In this paper we present a straightforward, efficient, and computationally fast method for creating a large number of discrete samples with an arbitrary given probability density function and a specified spectral content. The method relies on initially transforming a white noise sample set of random Gaussian distributed numbers into a corresponding set with the desired spectral distribution, after which this colored Gaussian probability distribution is transformed via an inverse transform into the desired probability distribution. In contrast to previous work, where the analyses were limited to auto regressive and or iterative techniques to obtain satisfactory results, we find that a single application of the inverse transform method yields satisfactory results for a wide class of arbitrary probability distributions.
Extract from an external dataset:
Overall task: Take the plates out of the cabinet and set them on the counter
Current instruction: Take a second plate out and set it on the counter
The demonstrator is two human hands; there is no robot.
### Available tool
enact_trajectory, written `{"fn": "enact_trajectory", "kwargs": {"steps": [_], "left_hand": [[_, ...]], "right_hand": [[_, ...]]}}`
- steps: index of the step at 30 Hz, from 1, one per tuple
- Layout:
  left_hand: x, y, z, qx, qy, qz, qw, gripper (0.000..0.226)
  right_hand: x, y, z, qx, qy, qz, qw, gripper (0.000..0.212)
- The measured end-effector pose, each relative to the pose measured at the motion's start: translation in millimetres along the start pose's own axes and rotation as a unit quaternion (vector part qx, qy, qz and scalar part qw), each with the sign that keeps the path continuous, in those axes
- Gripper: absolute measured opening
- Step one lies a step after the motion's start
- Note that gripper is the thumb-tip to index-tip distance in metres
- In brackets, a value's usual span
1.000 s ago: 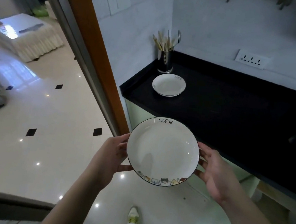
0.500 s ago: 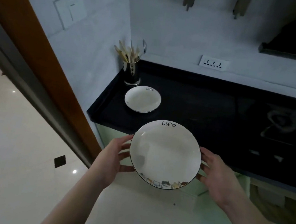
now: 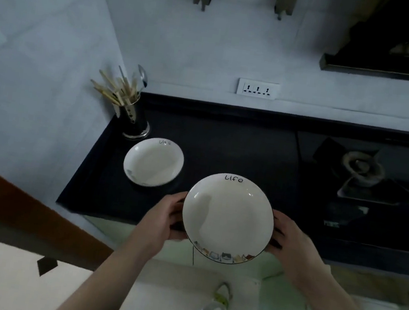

Although a single application of the inverse transform technique does not conserve the power spectra exactly, it yields highly accurate numerical results for a wide range of probability distributions and target power spectra that are sufficient for system simulation purposes and can thus be regarded as an accurate engineering approximation, which can be used for wide range of practical applications. A sufficiency condition is presented regarding the range of parameter values where a single application of the inverse transform method yields satisfactory agreement between the simulated and target power spectra, and a series of examples relevant for the optics community are presented and discussed. Outside this parameter range the agreement gracefully degrades but does not distort in shape. Although we demonstrate the method here focusing on stationary random processes, we see no reason why the method could not be extended to simulate non-stationary random processes.